LCI has created a product portfolio that combines the separation and concentration of proteins and peptides from complex mixtures. Its approach includes using a combination of surface chemistry with nanotechnology on a single mass spectrometry sample chip so that large samples dry down through various affinity surfaces to a non-binding, molecularly flat analysis zone, resulting in an up to 1,000-fold increased sensitivity and reproducibility in MS applications.
The SuNyx platform technology enables researchers to reduce the number of pre-analytical steps and increase sensitivity by measuring each LC-fraction on a ready-made chip with pre-deposited matrix spots on ultraphobic surfaces. This enables the analysis of proteomes and, in particular, low abundant proteins.
The combination of the acquisition of key assets of LCI, plus the acquisition of the bioanalytical business of SuNyx, "creates a complete, proprietary and technology-leading portfolio for Qiagen in the rapidly growing market segment of sample preparation of proteins and peptides for analysis using MALDI mass spectrometry," the company said.
Qiagen has developed a portfolio of more than 320 consumable products for nucleic acid and protein separation, purification and handling, nucleic acid amplification, as well as automated instrumentation, synthetic nucleic acid products and related services.
Hospital products manufacturer Hospira (Lake Forest, Illinois) reported completing its purchase of Physiomet-rix (North Billerica, Massachusetts), a developer of non-invasive medical devices, for about $23 million in cash, plus repayment of about $1 million in bank debt. The acquisition was first unveiled in June.
The Physiometrix portfolio includes the PSA 4000, a real-time EEG, or brain-state monitor that aids in evaluating the effects of anesthetic agents; and the SEDLine monitor (previously known as the PSA 5000), a next-generation platform with improved ergonomic design and enhanced user-interface. Launch of the SEDLine device is targeted for this year.

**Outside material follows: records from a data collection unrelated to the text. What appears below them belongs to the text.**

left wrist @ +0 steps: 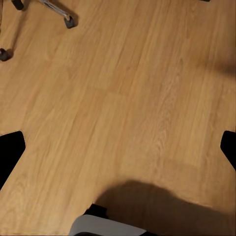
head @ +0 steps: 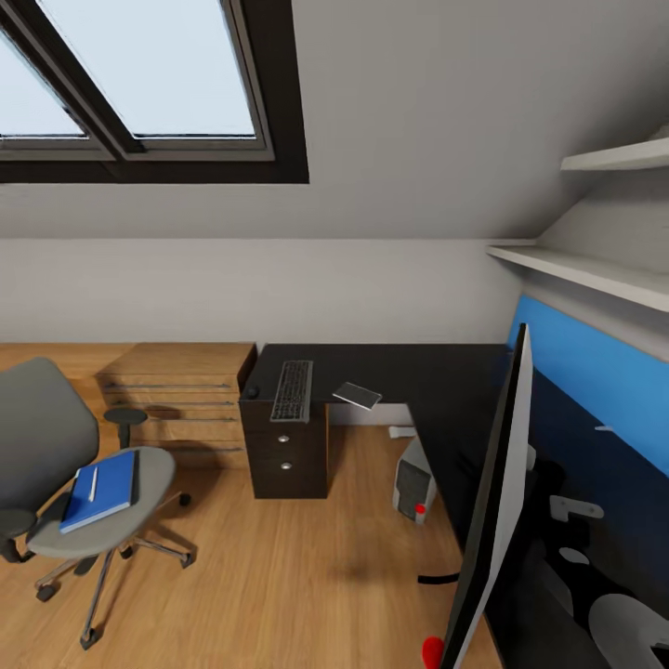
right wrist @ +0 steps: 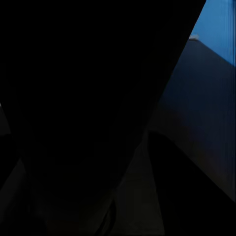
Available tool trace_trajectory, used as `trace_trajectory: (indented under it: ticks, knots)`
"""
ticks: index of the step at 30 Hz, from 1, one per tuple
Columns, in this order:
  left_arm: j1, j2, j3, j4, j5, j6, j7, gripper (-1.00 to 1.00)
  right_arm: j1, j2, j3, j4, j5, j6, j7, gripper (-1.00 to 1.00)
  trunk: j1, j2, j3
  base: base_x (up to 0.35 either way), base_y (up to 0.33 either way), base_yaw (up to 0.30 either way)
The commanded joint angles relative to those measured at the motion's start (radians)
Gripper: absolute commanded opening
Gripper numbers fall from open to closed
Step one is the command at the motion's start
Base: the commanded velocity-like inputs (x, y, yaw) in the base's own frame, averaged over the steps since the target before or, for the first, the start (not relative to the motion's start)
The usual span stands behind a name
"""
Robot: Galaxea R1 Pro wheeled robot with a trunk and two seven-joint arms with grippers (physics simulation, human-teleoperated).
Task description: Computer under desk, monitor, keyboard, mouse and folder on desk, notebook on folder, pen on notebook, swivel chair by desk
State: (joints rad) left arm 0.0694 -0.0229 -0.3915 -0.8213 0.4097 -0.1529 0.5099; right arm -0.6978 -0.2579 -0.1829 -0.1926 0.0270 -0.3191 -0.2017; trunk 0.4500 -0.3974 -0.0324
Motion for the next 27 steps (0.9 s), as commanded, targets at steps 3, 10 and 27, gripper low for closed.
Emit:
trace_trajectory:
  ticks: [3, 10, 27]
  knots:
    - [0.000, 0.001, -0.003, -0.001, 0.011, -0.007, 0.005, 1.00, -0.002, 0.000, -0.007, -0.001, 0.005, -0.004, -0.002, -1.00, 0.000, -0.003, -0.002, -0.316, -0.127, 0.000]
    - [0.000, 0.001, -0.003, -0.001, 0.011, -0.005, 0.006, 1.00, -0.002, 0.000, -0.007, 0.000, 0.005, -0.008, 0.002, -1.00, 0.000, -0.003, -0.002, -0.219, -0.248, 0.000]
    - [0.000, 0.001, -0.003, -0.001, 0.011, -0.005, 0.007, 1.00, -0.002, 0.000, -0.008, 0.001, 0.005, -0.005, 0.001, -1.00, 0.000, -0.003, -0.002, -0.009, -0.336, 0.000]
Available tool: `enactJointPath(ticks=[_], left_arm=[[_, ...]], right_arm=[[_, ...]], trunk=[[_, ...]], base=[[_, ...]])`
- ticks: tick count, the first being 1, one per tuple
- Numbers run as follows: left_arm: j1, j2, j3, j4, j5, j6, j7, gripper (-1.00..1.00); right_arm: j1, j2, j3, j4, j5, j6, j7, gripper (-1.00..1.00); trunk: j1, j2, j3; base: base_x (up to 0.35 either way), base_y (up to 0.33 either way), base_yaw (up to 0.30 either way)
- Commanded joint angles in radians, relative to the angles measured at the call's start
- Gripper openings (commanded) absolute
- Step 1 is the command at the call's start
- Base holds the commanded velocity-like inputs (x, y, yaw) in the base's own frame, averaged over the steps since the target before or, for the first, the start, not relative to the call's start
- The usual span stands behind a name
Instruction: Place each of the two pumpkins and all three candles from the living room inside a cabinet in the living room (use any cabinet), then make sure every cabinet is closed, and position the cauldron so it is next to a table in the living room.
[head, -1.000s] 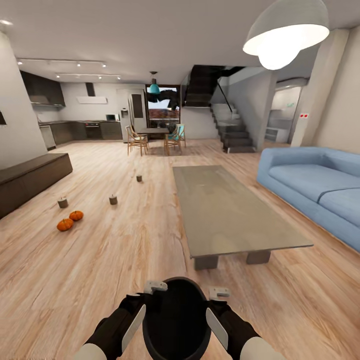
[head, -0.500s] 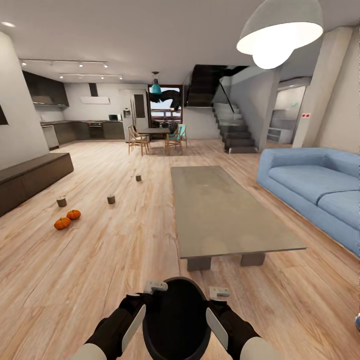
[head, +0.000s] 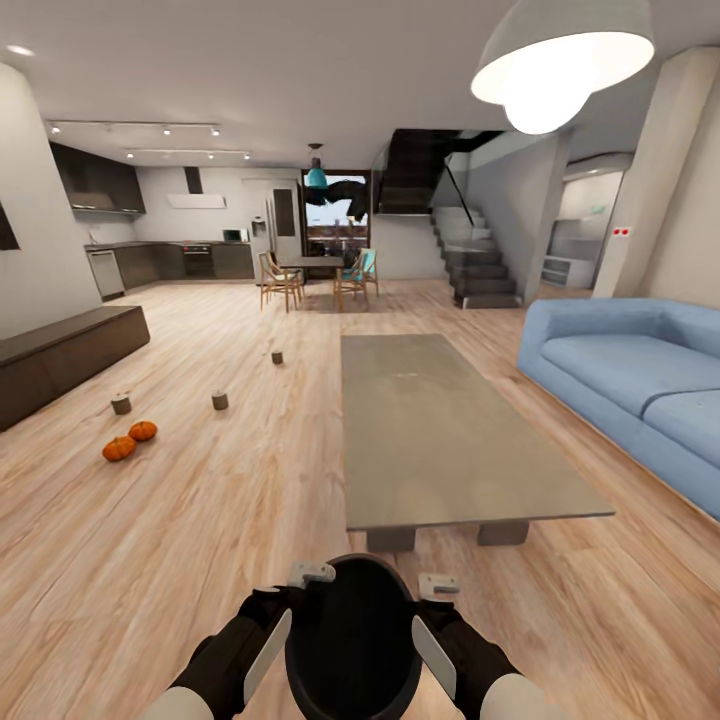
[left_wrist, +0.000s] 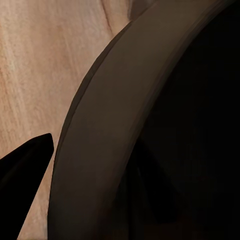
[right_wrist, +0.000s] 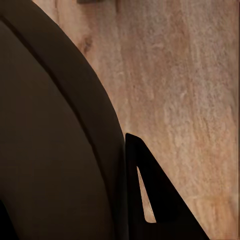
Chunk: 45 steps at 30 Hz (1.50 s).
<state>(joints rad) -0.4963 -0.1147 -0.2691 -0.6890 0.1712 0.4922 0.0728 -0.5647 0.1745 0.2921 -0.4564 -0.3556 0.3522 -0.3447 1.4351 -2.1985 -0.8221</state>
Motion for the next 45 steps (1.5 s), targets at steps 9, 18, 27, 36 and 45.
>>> enactJointPath(ticks=[9, 18, 27, 36, 45], left_arm=[[-0.001, 0.004, -0.005, 0.000, 0.021, 0.005, 0.010, -1.00], [0.000, 0.004, -0.005, 0.000, 0.021, 0.005, 0.009, -1.00], [-0.001, 0.003, -0.005, 0.000, 0.021, 0.005, 0.010, -1.00], [-0.001, 0.004, -0.005, 0.000, 0.021, 0.005, 0.010, -1.00], [-0.001, 0.004, -0.005, 0.000, 0.021, 0.005, 0.010, -1.00]], right_arm=[[-0.001, 0.000, 0.012, -0.053, -0.004, -0.002, -0.007, -1.00], [-0.001, 0.000, 0.010, -0.053, -0.004, -0.002, -0.007, -1.00], [-0.001, 0.000, 0.011, -0.053, -0.004, -0.002, -0.007, -1.00], [-0.001, 0.000, 0.011, -0.053, -0.005, -0.002, -0.007, -1.00], [-0.001, 0.000, 0.011, -0.053, -0.005, -0.002, -0.007, -1.00]], trunk=[[0.000, -0.001, 0.000], [0.000, -0.001, 0.002], [0.000, -0.001, 0.002], [0.000, -0.001, 0.002], [0.000, -0.001, 0.002]], base=[[0.068, -0.154, 0.014], [0.001, -0.022, 0.051], [0.000, -0.207, 0.003], [0.006, -0.269, 0.000], [0.061, -0.156, 0.059]])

John Arnott, senior vice president, global commercial operations, Hospira, said, "With the increasing importance of sedation monitoring in the hospital, Physiometrix's products will continue to be key during surgical and diagnostic procedures. We are also excited about the longer-term development potential for the technology platform."
Bio-Matrix Scientific Group (San Diego) said it has signed a letter of intent on the long-term lease of a San Diego facility formerly operated by the American Red Cross (Washington). The facility was one of seven Red Cross blood testing and research facilities nationwide.
The American Red Cross no longer occupies the facility, which a Bio-Matrix spokesperson noted is perfect for the company's stem cell banking and research operations.
The 15,000-square-foot building will house Bio-Matrix's cryogenic adult stem cell bank, aseptic cellular/tissue processing rooms, hematology, microbiology and flow cytometry laboratories, three distinct research laboratories, a tissue management/stem cell instrumentation division, and marketing and corporate offices.
Chairman David Koos said the building should be ready to operate sometime in November, adding: "That means Bio-Matrix could be revenue-positive by year-end."
Bio-Matrix Scientific Group describes itself as "a development-stage company in the business of medical devices and monitoring systems research, development and commercialization."